Ya ya ya, thats what they all say. Right up until the time you find the next "Girl of your dreams". It may be part your falut, after all every realtionship that ends is the fault of both parties with the exception of abusive relationships.
But hey, look at the bright side. Now you can find the T-girl of your dreams. I gaurantee that one will be better than the last one. After all isn't that what every guy here want's. I know there are a lot of guys here that claim to be a straight GG only kind if guy. But they are just fooling themslevs. You me and them would not be here if deep down we did not want to be with a T-girl!!!.

Think about it.

Hara_Juku Tgirl
10-01-2007, 10:47 AM
I sound like a 46 year old dude, and I'm only 28......amazing how 'love' can age a person mentally, eh Hara? :?

I dont know about you but I'm currently NOT "in-love" so I cannot relate to that "aging" mentally statement Trogdor. LOL

Rightnow, I'm enjoying my freedom and liberation far away from any alcoholic or druggies promising me "It's for the long haul. :lol: Right! Uhaul your stuffs out of my apt! Lmao..

~Kisses.

HTG

slinky
10-01-2007, 11:34 AM
If you want to get the best in this life, you have to take some risks. No risk, no return. And yes, this means putting your heart out there and getting it stomped on. Mine has so many track marks on it you'd think it was the infield at Belmont. But I'm still Charlie Brown, and it doesn't matter how many Lucy's I run across (and I seem to meet plenty), as hard as it is to be Charlie, I can look at myself in the mirror.

Yeah, it sucks when they piss on you. Yeah, you deserve better. But if you're not willing to put it all out there, you're never going to get the highest highs; you're just going to get meaningless calories and generally bad sex.

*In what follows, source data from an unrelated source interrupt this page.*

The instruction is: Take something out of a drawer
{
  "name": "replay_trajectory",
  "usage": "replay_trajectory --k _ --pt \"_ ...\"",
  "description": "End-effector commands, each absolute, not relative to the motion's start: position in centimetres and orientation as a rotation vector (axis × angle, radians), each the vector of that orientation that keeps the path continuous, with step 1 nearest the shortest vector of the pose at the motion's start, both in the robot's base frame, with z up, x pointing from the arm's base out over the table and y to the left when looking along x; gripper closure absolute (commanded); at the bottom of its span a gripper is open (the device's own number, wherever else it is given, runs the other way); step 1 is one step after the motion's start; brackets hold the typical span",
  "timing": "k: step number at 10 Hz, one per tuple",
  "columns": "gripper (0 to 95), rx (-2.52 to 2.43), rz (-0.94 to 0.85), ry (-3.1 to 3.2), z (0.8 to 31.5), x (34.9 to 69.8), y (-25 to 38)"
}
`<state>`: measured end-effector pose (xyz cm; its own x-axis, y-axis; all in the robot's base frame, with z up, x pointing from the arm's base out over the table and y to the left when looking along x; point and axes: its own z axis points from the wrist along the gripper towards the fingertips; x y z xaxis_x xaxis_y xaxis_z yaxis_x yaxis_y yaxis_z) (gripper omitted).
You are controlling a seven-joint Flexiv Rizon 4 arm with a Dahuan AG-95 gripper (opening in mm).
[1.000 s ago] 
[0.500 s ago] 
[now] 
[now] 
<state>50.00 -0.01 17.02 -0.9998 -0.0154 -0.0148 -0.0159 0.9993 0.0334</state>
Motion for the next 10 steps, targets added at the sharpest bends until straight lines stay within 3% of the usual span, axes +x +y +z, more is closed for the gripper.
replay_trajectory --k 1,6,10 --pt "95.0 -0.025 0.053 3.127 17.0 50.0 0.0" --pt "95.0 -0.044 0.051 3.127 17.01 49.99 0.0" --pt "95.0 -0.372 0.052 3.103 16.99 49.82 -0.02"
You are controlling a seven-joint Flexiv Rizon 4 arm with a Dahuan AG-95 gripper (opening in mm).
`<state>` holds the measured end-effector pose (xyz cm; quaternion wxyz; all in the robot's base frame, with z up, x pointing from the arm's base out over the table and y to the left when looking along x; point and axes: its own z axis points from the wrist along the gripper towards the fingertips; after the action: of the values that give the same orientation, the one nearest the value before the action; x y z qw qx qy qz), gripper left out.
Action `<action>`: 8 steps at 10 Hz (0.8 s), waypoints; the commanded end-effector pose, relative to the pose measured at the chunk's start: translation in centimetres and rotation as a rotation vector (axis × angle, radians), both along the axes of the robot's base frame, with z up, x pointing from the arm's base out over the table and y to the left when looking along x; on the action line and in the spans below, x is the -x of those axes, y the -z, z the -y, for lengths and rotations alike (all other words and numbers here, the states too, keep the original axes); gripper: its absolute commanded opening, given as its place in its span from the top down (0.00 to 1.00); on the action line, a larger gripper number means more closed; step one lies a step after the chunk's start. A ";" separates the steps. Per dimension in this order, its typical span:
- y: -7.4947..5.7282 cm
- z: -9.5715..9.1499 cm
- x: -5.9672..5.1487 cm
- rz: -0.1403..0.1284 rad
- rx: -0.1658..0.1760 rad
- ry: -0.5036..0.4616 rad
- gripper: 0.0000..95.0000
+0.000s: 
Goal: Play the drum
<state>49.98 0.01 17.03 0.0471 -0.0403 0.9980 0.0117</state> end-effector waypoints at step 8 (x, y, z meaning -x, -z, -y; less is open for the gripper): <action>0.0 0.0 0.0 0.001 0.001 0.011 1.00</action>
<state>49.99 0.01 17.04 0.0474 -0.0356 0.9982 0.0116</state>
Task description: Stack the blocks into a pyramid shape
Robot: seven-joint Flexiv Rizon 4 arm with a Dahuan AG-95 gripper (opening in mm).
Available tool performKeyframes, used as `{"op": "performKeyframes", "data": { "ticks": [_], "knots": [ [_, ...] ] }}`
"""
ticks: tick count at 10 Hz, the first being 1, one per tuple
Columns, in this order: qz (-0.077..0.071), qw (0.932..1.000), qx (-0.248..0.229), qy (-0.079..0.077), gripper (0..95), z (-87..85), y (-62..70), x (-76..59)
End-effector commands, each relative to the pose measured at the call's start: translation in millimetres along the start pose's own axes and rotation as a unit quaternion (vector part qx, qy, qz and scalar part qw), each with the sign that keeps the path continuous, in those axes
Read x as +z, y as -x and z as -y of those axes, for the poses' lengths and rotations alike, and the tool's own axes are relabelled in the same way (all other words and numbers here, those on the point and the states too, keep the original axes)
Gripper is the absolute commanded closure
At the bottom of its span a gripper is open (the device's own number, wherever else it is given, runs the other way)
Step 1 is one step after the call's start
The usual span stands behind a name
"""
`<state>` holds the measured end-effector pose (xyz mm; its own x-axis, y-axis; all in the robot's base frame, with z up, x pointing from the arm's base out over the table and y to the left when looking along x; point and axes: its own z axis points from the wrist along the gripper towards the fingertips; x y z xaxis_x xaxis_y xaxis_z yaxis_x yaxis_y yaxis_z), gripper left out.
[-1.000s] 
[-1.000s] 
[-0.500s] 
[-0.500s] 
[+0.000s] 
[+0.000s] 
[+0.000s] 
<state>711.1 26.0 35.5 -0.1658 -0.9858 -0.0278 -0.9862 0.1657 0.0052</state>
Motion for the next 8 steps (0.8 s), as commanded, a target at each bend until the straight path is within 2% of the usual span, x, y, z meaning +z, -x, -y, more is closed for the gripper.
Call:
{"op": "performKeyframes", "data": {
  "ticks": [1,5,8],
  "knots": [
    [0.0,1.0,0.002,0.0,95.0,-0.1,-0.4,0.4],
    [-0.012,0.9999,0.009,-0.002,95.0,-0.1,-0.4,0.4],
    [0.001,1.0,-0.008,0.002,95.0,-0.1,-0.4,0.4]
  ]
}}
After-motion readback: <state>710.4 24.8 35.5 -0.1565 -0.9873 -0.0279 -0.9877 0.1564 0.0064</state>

I will say that in general it's tougher with TS's than GG's because my experience is that TS's are much more caught up in looks and cock size (and money only if it's a trick), and the guys who have those tend to treat them like they deserve for chasing after guys based only on looks and cock size (ironic here: a different definition of "tranny chasers": tranny's who chase all the wrong guys and then complain when they treat them like everyone knows they are going to get treated by these guys).

slinky
10-01-2007, 11:43 AM
But it also goes both ways: if you want to get treated right, you have to treat her right as well. You can't treat someone else like a piece of meat and then be surprised when they don't love you back. But again, my experience with so many TG's is that they are so unaccustomed to a guy treating them right that they either can't handle it, or can't even figure out what it is when it happens. They are so used to everything being tricking that they can't deal with anything else (NB: this doesn't ONLY apply to TG's, and it's why I made a comment in another thread that sex work changes you:

from 8mm:"When you dance with the Devil, the Devil doesn't change. The Devil changes you".